The Archbishop of Canterbury Justin Welby has spoken about his reservations about the assisted dying bill. (PA)

The archbishop told the BBC on 16 October he was worried some people who were nor terminally ill would choose to end their lives.

“I think this approach is both dangerous and sets us in a direction which is even more dangerous, and in every other place where it’s been done, has led to a slippery slope,” he told the broadcaster.

“For 30 years as a priest I’ve sat with people at their bedside. And people have said, ‘I want my mum, I want my daughter, I want my brother to go because this is so horrible. Introducing this legislation opens the way to it broadening out such that people who are not in that situation [terminally ill] asking for this, or feeling pressured to ask for it,” he said.

“There will be people who look at that and say the church is totally out of touch, that they totally disagree with us, and say they are going nowhere near a church, but we don’t do things on the basis of opinion polls,” said Welby.

Leadbeater rejected this argument, telling ITV’s Good Morning Britain the same day she would not have such concerns so long as “we get this legislation right”, adding: “We’ve got the benefit in this country of looking at what other countries have done.

“And I’m very clear, based on what I’ve seen so far and the research that I’ve done is, if we get this right from the start, which some places have done, places like Oregon and certain states in Australia, we have very strict criteria, then those jurisdictions do not broaden out the criteria.

“So we have to get it right from the start with very clear criteria, safeguards and protections.”

Campaigners protesting in support of assisted dying in Westminster earlier this year. (PA)Campaigners protesting in support of assisted dying in Westminster earlier this year. (PA)

Campaigners protesting in support of assisted dying in Westminster earlier this year. (PA)

Almost two-thirds of people in England and Wales want assisted dying to be legalised for terminally ill adults, polling has suggested.

The study, by the Policy Institute and the Complex Life and Death Decisions group at King’s College London, found 63% of 2,063 adults polled want assisted dying to be legalised in the next five years. A fifth (20%) are against it, while 17% said they do not take a side or have an opinion on the issue.

The majority (85%) of those who support a law change said people having a less painful or distressing death is a very important reason for their view, while a similar proportion (83%) said giving people more dignity at the end of their life is very important.
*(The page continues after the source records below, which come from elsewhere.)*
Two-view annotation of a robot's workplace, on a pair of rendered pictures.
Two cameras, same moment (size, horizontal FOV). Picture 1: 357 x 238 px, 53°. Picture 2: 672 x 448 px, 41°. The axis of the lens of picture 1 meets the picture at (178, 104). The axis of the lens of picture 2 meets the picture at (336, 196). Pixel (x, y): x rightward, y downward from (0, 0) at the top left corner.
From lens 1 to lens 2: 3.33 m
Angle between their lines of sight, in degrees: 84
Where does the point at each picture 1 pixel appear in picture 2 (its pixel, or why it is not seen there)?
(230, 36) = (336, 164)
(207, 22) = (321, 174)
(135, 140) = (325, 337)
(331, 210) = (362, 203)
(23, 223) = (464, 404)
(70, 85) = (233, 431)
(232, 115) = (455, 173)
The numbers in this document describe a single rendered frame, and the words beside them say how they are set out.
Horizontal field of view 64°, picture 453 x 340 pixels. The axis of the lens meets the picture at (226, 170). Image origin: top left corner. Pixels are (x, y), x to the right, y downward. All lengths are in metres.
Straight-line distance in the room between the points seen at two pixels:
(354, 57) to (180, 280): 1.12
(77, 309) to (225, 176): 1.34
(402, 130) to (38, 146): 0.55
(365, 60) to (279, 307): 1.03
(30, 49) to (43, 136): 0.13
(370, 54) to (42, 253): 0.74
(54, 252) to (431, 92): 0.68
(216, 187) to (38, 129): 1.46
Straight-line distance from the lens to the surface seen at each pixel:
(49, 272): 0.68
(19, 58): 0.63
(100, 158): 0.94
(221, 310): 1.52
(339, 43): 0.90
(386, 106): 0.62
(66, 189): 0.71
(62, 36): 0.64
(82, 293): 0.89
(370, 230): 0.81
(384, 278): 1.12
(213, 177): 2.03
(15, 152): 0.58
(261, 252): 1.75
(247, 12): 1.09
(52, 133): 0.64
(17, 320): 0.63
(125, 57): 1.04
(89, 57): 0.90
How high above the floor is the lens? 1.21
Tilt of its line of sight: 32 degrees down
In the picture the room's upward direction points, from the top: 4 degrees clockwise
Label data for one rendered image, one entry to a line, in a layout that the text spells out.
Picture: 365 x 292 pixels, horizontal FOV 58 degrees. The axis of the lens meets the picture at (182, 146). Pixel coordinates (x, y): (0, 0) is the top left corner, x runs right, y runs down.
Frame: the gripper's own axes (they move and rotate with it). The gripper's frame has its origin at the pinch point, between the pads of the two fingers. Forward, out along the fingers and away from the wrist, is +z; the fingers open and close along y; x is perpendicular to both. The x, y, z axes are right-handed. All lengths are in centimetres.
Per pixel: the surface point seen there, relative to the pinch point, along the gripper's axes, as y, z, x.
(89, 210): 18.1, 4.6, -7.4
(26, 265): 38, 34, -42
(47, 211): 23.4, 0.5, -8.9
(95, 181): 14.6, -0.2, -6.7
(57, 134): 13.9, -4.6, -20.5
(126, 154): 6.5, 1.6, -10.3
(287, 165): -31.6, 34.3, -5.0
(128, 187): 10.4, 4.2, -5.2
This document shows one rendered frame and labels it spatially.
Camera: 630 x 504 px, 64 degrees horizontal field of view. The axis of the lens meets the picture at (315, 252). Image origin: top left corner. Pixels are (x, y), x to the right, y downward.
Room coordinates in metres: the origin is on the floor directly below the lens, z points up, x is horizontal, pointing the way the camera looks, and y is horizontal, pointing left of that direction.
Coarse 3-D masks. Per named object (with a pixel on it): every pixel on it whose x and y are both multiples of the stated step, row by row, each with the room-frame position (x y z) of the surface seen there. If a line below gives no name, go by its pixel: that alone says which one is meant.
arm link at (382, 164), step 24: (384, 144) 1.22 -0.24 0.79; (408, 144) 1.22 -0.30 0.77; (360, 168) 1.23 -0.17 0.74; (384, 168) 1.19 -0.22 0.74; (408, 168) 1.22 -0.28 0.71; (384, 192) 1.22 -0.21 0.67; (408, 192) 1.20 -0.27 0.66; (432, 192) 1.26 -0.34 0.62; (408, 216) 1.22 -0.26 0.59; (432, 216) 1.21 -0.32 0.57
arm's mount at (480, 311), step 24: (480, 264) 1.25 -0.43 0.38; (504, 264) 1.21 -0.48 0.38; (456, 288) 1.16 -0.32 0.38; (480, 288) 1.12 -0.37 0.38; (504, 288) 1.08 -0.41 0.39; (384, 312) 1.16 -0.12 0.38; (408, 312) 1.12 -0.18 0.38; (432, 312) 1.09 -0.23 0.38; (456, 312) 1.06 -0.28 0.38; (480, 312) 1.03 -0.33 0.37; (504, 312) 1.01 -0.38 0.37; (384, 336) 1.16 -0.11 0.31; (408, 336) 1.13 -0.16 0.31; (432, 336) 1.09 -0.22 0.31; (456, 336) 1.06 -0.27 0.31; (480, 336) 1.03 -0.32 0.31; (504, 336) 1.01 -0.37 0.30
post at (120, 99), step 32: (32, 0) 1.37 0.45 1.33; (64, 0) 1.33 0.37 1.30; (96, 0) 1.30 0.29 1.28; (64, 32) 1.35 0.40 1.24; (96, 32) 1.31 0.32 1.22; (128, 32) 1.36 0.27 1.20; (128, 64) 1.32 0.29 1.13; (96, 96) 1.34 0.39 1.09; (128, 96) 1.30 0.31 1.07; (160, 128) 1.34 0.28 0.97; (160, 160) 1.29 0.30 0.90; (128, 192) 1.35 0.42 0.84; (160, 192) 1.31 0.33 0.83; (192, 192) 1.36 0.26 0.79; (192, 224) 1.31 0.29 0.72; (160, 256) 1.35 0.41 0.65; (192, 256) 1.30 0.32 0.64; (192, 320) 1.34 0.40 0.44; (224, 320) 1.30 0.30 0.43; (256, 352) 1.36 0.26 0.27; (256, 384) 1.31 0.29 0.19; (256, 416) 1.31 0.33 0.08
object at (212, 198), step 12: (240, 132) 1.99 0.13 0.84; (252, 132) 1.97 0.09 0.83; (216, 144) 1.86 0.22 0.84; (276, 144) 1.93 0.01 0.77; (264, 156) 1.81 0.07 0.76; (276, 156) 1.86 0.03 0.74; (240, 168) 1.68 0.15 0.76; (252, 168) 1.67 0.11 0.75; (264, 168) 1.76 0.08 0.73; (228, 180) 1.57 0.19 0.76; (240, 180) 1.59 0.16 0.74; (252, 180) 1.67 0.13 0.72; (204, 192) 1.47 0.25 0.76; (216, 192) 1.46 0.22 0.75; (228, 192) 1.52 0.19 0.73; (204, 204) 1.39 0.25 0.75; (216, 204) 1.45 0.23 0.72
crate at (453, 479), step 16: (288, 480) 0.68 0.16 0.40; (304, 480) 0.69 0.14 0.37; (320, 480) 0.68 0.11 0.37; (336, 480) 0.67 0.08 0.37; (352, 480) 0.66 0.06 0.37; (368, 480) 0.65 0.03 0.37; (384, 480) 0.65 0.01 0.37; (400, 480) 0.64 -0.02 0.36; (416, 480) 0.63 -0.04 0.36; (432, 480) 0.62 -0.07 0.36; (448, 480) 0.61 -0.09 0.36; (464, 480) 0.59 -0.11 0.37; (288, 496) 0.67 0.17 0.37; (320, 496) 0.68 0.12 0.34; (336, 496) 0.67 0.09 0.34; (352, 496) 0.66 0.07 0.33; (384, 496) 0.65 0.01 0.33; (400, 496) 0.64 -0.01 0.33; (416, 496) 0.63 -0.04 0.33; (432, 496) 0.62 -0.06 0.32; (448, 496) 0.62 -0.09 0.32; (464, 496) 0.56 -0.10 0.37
But researchers said the polling showed the “moral complexities” people feel when it comes to this controversial issue, with concerns around risks remaining among those who are broadly supportive of legalisation. Of all respondents, 61% said they would be concerned about some people being pressured to have an assisted death if the law was changed.

The bill was formally put to the House of Commons by Leadbeater on Wednesday, 16 October, with a first debate for MPs scheduled for Friday, 29 November.

If it is voted through, it will then go to committee stage, where MPs can table amendments, before it faces further scrutiny and votes in both the Commons and the House of Lords.

However it is possible that MPs could vote against it in November, as they did last time changes to the law were considered in 2015, preventing it going any further.

Where assisted suicide is legal. (Statista)Where assisted suicide is legal. (Statista)

Where assisted suicide is legal. (Statista)

Dignity in Dying, which is in favour of assisted dying, says 400 million people around the world have legal access to it in some form. It defines assisted dying as “allowing a dying person the choice to control their death if they decide their suffering is unbearable”.

Countries where it is legal include Switzerland, 11 states in the US, Canada, Australia and New Zealand.

Earlier this year, Tracy Hickman, a British woman with terminal cancer who lived in New Zealand and later had an assisted death, told UK politicians: “Look at what New Zealand has done, and do it even better. There is a lot of focus on the right to life, but people should have the right to a peaceful, gentle death.”